Rencontre avec… Anne Hidalgo

Sur son trajet pour Papeete où il sera question des Jeux olympiques, la maire de Paris a fait escale quelques jours en Nouvelle-Calédonie.

La Nouvelle-Calédonie, c’est une première pour vous ?

Anne Hidalgo : C’est une première et je crois d’ailleurs que je suis le premier maire de Paris à venir dans ce très beau pays. J’en suis très heureuse. Je regarde la Nouvelle-Calédonie depuis longtemps, je suis très attirée par la beauté de la nature ici, par cette biodiversité et la question des fonds marins. La Calédonie fait rêver beaucoup de gens. Elle me faisait rêver, et je suis heureuse de pouvoir venir aujourd’hui pour la première fois. Quand on vient pour la première fois dans un endroit qu’on aime, on fait un vœu, et le mien est de revenir.

Quelle a été la teneur de vos échanges avec Isabelle Champmoreau, vice-présidente du gouvernement ?

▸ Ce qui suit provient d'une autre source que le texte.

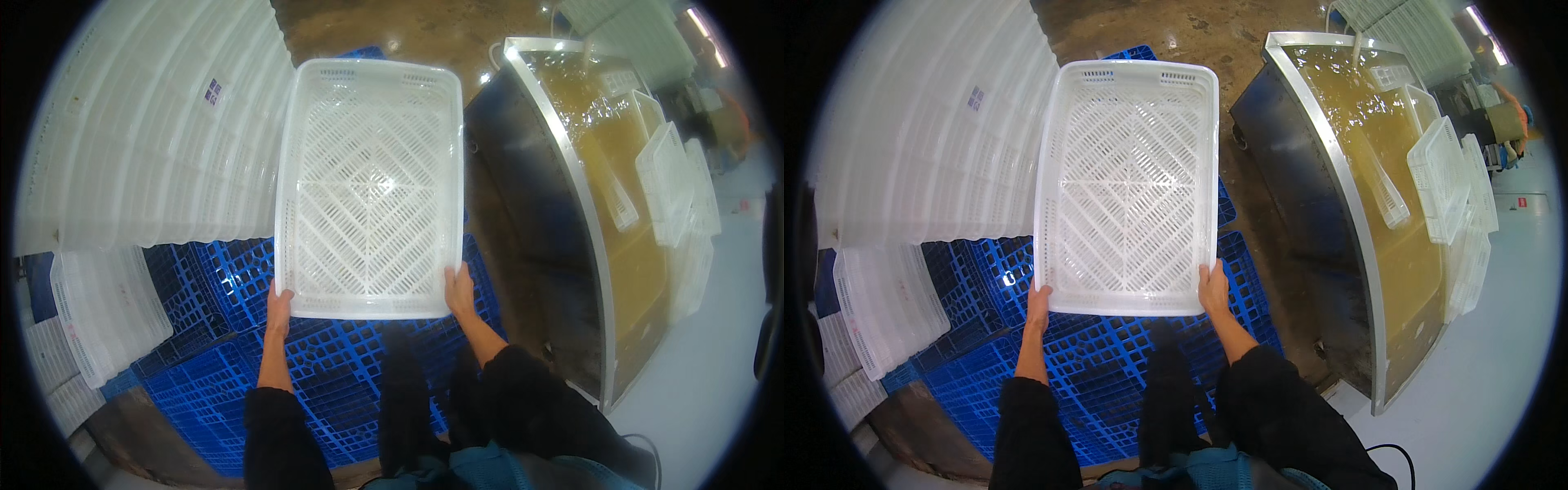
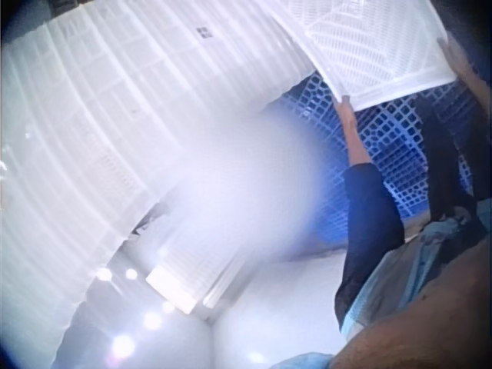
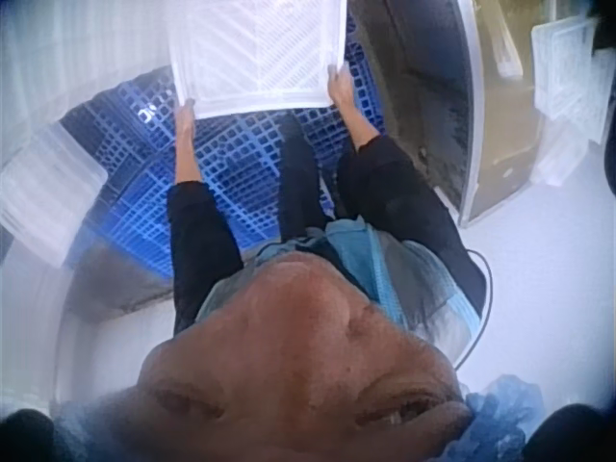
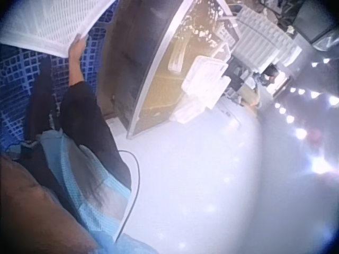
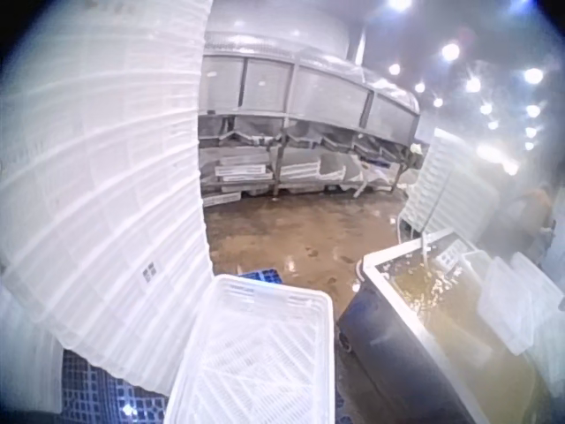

AH : Nous avons eu un échange sur nos coopérations, à la fois sur la Nouvelle-Calédonie, ses évolutions, mais je suis venue avec deux idées fortes. D’abord, l’an prochain nous allons accueillir à Paris les Jeux olympiques et paralympiques et je souhaite vraiment que ça puisse être un événement partagé, notamment avec la Nouvelle-Calédonie. Je me rendrai également en Polynésie, qui accueillera les épreuves de surf. Ici, il n’y a pas d’accueil d’épreuves des Jeux olympiques et paralympiques, en revanche, je pense que nous pouvons – parce que ce sera un événement majeur planétaire – montrer aussi toutes ces cultures qui représentent ce qu’est notre pays dans toute ses « dimensions polygonales » pour reprendre une expression de mon adjoint Jacques Martial. La deuxième chose, c’est qu’il y a aussi un lien historique entre Paris et la Nouvelle-Calédonie, à travers notamment l’Île des Pins qui abrite un cimetière de communards, ces révolutionnaires qui avaient été exilés au bagne ici en Nouvelle-Calédonie. L’Île des Pins fait l’objet d’une convention dans laquelle Paris apporte aussi sa contribution pour que ce cimetière puisse être bien entretenu. C’est pourquoi j’ai prévu de m’y rendre. Donc il y a l’histoire, l’avenir, et puis surtout ce qui m’intéresse, c’est cet échange de culture qui est constitutif à la fois de ce qu’est l’Humanité, mais aussi sans aucun doute de ce que sont la France et la Nouvelle-Calédonie.